====== Data for processing ======

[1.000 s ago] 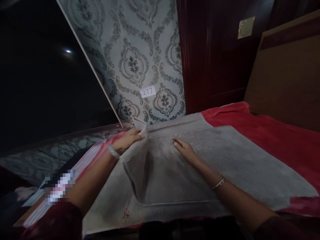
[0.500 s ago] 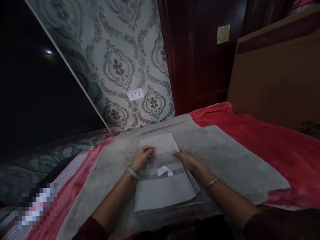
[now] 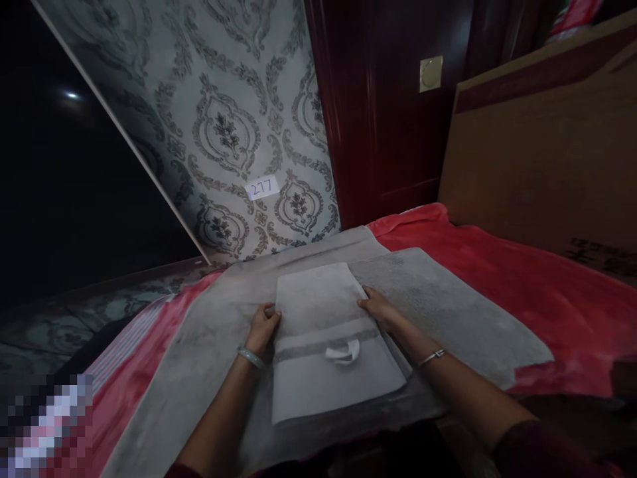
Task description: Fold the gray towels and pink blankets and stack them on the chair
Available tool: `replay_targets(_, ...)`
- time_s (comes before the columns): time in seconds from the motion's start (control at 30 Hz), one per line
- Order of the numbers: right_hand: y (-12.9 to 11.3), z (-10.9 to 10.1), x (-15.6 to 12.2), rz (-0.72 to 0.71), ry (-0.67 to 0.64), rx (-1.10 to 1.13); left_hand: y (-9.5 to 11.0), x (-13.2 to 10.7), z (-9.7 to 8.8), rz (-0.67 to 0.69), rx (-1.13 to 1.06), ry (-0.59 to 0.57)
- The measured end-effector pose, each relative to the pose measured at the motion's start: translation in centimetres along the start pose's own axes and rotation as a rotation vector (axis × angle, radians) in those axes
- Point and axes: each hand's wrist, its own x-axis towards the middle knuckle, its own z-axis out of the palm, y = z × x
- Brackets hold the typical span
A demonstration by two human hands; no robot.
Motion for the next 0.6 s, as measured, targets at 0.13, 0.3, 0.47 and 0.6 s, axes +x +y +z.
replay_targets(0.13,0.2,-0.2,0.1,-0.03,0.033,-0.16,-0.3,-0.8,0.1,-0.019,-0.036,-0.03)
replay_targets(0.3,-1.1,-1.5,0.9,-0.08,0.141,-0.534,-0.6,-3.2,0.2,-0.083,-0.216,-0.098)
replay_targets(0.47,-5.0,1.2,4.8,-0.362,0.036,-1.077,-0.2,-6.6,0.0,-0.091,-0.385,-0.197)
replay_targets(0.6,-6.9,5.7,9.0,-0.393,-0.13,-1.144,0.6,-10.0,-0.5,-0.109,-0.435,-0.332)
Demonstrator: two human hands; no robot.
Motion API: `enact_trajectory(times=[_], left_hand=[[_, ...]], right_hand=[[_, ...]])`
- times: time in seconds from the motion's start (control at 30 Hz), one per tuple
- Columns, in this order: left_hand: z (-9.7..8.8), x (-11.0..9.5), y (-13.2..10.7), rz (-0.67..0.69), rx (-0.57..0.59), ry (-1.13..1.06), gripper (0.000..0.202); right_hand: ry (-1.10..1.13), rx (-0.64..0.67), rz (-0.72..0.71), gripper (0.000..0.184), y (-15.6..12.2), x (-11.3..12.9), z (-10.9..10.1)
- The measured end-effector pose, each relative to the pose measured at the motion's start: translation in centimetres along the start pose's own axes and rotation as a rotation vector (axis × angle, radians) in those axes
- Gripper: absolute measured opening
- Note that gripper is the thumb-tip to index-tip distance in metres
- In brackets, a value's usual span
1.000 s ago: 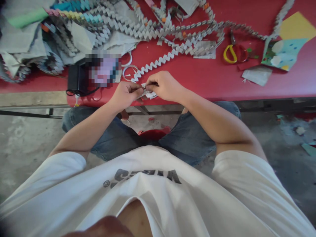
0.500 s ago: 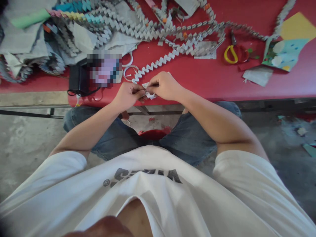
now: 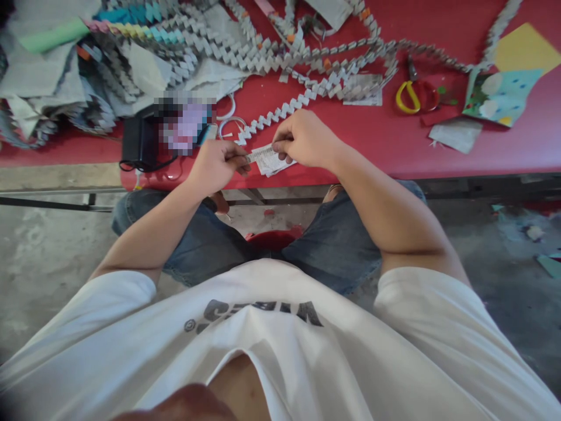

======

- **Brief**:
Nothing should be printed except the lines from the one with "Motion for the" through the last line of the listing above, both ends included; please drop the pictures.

- **Answer space**:
Motion for the next 0.6 s, as measured, targets at 0.13, 0.3, 0.47 and 0.6 s, axes +x +y +z.
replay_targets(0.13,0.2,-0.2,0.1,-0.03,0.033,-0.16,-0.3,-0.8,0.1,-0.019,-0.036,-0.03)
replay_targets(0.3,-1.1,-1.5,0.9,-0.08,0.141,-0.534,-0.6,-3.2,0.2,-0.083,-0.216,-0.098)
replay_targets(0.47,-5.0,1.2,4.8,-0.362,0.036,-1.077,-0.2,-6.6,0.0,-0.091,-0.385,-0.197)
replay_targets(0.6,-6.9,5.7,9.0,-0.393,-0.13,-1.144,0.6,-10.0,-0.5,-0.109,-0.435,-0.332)
Demonstrator: two human hands; no robot.
Motion API: `enact_trajectory(times=[_], left_hand=[[_, ...]], right_hand=[[_, ...]])`
- times: time in seconds from the motion's start (control at 30 Hz), one per tuple
- Columns, in this order: left_hand: z (-9.7..8.8), x (-11.0..9.5), y (-13.2..10.7), rz (-0.67..0.69), rx (-0.57..0.59), ry (-1.13..1.06), gripper (0.000..0.202); right_hand: ry (-1.10..1.13), rx (-0.64..0.67), rz (-0.72..0.71), gripper (0.000..0.184), y (-15.6..12.2), x (-11.3..12.9), z (-10.9..10.1)
- The measured end-effector pose, each relative to the pose measured at the motion's start: translation in centimetres along the start pose's own axes and rotation as a rotation vector (axis × angle, radians) in those axes
- Gripper: absolute measured opening
- Note that gripper is the thumb-tip to index-tip distance in metres
- In brackets, a value's usual span
1.000 s ago: 
0.500 s ago: 
now: 

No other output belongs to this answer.